▶ _Exercise_: Take the records below and set down exactly the lines from the one with "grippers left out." to the one with "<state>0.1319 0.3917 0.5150", ends included; do not copy the pictures.

▶ _Stored items from a collection_:
• • •
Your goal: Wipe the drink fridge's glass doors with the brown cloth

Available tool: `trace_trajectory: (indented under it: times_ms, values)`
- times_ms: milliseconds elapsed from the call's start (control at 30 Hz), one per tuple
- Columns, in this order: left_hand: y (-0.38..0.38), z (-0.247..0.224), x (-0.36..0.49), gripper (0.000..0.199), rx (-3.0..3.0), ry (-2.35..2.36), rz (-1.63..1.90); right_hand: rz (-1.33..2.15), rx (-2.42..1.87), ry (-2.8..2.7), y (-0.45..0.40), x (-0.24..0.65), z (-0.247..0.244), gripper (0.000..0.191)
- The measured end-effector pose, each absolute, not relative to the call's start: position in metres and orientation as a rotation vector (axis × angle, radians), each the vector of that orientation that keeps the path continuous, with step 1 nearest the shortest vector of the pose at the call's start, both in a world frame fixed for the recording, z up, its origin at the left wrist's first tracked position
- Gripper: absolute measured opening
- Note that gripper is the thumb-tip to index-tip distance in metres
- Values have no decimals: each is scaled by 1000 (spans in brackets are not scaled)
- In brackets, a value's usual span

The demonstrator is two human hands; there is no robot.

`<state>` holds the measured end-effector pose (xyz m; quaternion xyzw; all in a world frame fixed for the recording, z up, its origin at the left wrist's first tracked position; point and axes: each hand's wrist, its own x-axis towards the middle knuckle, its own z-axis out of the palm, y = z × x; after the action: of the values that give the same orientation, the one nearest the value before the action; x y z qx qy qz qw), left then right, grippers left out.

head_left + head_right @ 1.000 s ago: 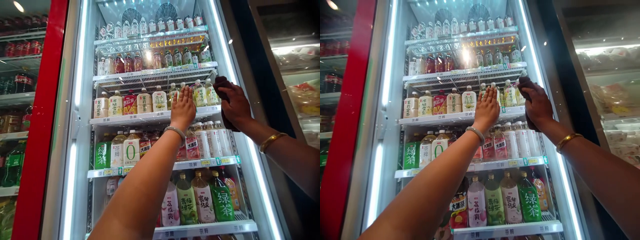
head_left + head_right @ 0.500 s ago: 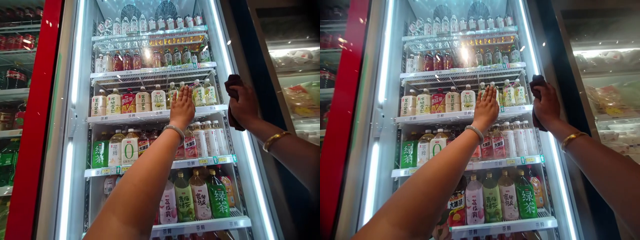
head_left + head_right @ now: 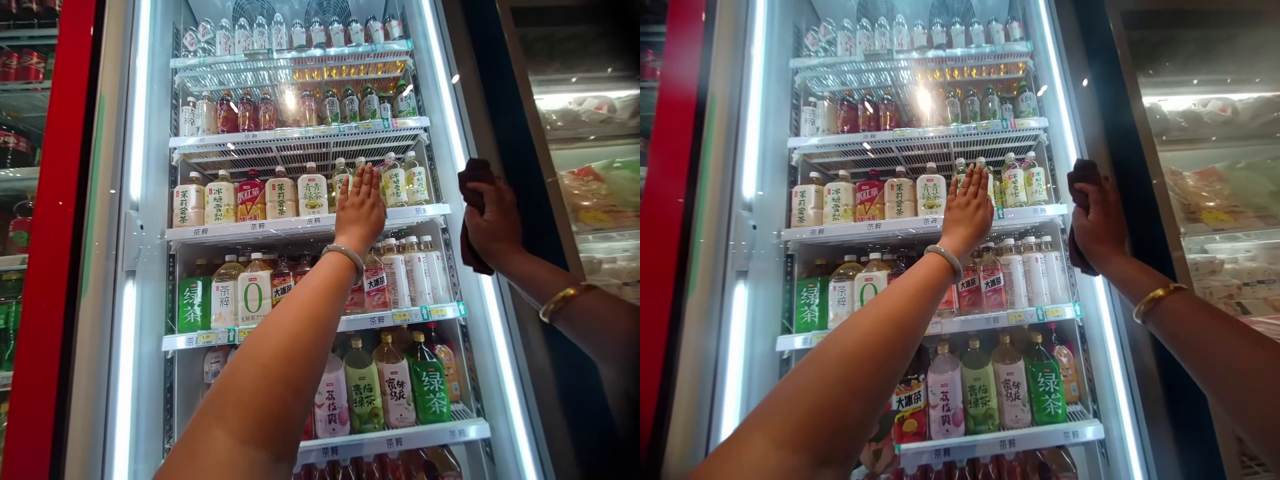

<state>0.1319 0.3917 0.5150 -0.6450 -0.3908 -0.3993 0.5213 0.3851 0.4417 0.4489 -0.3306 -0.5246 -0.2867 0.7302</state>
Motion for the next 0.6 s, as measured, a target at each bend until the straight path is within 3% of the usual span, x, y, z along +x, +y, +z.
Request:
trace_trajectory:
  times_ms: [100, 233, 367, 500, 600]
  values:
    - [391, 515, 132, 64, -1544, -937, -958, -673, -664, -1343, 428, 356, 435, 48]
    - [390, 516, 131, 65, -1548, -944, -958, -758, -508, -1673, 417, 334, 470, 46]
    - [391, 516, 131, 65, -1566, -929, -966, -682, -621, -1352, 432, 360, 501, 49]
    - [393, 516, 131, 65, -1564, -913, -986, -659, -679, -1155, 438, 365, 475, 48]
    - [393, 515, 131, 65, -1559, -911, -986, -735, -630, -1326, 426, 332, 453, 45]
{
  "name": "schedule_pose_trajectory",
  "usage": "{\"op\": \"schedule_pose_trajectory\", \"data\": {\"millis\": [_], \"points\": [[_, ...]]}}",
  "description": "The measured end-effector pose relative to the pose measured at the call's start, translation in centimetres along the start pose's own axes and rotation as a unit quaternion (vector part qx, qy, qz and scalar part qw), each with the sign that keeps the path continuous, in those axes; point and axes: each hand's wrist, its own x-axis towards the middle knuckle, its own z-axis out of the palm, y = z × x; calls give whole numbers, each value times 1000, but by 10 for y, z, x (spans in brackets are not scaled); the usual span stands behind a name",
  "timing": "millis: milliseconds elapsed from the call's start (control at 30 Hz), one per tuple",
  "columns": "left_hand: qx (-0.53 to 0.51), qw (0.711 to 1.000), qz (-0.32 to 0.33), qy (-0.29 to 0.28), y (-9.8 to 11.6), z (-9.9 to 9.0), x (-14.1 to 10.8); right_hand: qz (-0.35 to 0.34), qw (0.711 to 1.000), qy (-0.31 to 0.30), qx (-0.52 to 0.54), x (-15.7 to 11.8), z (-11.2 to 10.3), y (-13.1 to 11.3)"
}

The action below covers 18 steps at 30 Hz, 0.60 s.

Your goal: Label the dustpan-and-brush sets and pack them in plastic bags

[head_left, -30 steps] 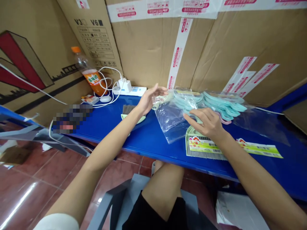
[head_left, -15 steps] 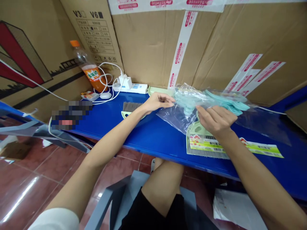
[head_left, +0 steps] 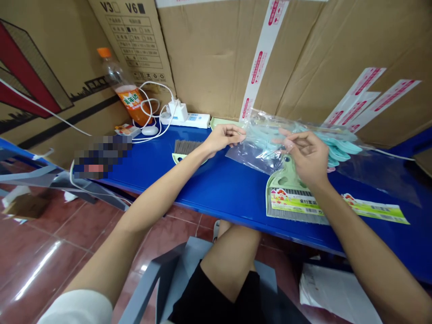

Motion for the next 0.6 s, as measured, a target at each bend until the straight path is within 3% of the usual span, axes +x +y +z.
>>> {"op": "schedule_pose_trajectory", "data": {"millis": [133, 300, 500, 600], "points": [[-8, 1000, 9, -24, 3, 2, -3, 15, 998, -41, 54, 5, -7, 7], [-6, 998, 6, -61, 5, 4, -6, 26, 998, -57, 20, 3, -10, 13], [2, 1000, 27, -10, 2, 2, -4, -9, 997, -70, 18, 1, -9, 10], [23, 999, 21, -43, 3, 2, -5, 11, 996, -84, 7, 1, -8, 6]]}}
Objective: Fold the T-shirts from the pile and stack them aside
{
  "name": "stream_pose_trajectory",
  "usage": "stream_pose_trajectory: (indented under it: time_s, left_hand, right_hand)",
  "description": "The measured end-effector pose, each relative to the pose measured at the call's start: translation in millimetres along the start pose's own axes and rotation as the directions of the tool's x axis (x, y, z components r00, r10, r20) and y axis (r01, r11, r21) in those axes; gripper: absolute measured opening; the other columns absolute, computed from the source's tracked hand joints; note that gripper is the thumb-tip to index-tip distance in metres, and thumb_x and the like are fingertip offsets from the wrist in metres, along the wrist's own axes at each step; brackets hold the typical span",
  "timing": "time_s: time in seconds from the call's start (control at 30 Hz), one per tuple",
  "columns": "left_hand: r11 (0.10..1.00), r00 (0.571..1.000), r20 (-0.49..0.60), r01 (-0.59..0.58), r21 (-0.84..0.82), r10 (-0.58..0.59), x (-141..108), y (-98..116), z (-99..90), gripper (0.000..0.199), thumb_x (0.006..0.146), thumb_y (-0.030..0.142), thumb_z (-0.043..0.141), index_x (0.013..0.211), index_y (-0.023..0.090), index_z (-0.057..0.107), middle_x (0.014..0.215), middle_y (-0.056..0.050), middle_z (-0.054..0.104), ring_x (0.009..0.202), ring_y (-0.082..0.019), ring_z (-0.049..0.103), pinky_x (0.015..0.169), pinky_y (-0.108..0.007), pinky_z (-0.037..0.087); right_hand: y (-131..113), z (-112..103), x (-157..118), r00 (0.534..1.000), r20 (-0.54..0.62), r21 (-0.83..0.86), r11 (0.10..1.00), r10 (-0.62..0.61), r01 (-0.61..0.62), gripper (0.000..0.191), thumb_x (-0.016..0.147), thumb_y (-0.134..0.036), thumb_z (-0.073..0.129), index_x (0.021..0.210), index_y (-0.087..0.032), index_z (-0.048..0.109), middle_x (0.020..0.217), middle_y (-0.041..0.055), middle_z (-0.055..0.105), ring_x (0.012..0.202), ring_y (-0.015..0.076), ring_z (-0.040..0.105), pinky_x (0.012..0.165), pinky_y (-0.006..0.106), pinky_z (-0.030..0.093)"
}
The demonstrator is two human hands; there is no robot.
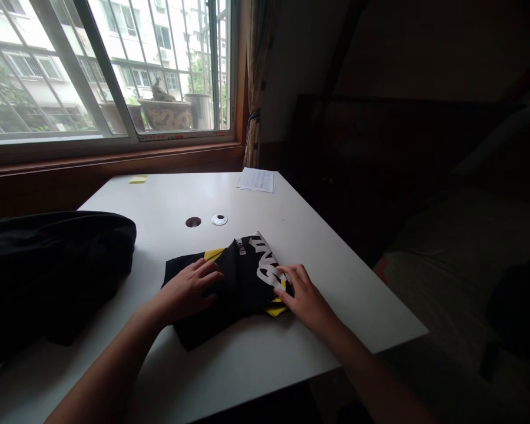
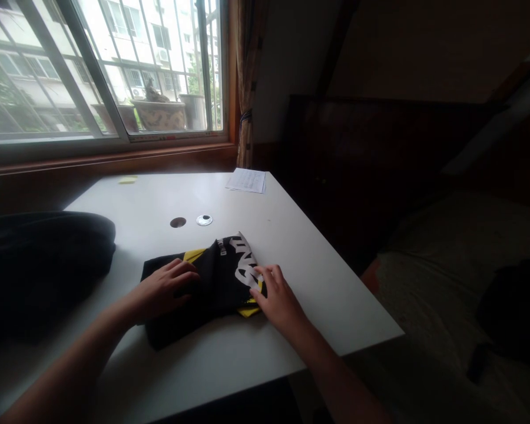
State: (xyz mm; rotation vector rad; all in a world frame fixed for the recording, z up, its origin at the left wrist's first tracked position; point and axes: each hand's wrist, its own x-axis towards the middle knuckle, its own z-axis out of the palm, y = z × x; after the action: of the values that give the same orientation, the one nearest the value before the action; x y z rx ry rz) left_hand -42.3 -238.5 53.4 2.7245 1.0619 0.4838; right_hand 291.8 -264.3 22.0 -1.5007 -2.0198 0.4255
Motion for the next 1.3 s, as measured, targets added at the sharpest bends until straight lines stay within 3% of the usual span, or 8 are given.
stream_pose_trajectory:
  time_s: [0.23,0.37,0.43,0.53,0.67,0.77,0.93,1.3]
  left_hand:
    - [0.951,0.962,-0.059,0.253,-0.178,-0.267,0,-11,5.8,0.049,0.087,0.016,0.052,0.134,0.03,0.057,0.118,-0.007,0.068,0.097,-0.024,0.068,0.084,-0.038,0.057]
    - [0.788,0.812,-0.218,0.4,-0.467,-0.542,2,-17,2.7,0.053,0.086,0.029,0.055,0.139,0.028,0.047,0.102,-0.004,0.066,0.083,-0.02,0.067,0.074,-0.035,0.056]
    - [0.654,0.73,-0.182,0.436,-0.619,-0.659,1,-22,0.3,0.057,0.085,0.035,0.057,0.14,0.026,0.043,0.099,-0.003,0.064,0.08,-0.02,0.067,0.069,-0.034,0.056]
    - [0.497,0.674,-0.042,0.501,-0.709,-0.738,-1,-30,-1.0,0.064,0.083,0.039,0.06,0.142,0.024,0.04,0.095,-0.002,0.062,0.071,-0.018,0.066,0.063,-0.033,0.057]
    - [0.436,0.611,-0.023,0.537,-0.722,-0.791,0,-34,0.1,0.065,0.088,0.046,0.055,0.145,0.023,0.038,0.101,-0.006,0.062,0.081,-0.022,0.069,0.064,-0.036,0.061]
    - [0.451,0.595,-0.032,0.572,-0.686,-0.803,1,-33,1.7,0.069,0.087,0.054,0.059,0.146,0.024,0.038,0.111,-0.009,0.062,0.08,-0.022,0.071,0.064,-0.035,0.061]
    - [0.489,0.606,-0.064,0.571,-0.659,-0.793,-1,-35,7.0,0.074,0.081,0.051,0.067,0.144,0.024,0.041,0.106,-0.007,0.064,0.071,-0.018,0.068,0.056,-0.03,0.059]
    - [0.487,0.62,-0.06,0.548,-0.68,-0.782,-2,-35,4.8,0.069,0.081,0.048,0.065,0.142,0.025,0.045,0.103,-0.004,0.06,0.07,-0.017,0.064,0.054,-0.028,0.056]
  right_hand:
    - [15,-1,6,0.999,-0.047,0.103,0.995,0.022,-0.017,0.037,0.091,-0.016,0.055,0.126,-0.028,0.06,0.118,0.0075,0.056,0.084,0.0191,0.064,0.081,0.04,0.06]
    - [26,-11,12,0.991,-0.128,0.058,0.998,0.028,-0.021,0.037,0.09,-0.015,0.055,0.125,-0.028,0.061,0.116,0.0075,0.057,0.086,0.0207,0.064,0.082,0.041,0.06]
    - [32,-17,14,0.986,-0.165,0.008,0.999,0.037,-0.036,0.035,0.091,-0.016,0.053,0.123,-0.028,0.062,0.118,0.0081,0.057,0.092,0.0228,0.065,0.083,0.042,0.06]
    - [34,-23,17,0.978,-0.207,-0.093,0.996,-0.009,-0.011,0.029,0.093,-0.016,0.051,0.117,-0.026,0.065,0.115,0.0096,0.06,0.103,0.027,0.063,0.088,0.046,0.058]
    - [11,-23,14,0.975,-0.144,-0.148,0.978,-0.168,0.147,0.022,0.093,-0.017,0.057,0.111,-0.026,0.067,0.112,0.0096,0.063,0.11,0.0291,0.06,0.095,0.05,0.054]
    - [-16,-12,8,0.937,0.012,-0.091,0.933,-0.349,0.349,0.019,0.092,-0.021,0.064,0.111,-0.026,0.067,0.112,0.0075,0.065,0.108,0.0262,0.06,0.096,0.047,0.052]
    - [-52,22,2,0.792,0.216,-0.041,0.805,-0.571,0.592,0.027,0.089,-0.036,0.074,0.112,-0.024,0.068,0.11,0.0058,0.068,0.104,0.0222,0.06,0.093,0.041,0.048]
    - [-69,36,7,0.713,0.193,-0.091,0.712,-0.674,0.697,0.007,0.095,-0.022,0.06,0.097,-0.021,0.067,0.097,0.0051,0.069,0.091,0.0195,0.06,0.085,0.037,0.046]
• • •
▶ _Worked solution_:
`<state>` holds the measured end-effector pose (xyz m; quaternion xyzw; all in a world frame fixed for the recording, z up, its origin at the left wrist's first tracked position; point and axes: each hand's wrist, its own x-axis towards the middle knuckle, its own z-axis out of the palm, y = z × x; after the action: of the values that give the same orientation, the one nearest the value before the action; x y z qx qy qz qw), left then right, grippers left out.

head_left + head_right @ 1.000 s ago: 
head_left + head_right @ 0.500 s ago: 
head_left + head_right @ now: 

<state>0.1319 0.3917 0.5150 -0.6450 -0.3908 -0.3993 0.5213 0.3851 0.4417 0.4489 -0.3306 -0.5246 -0.2867 0.7302</state>

There is no more to the exercise.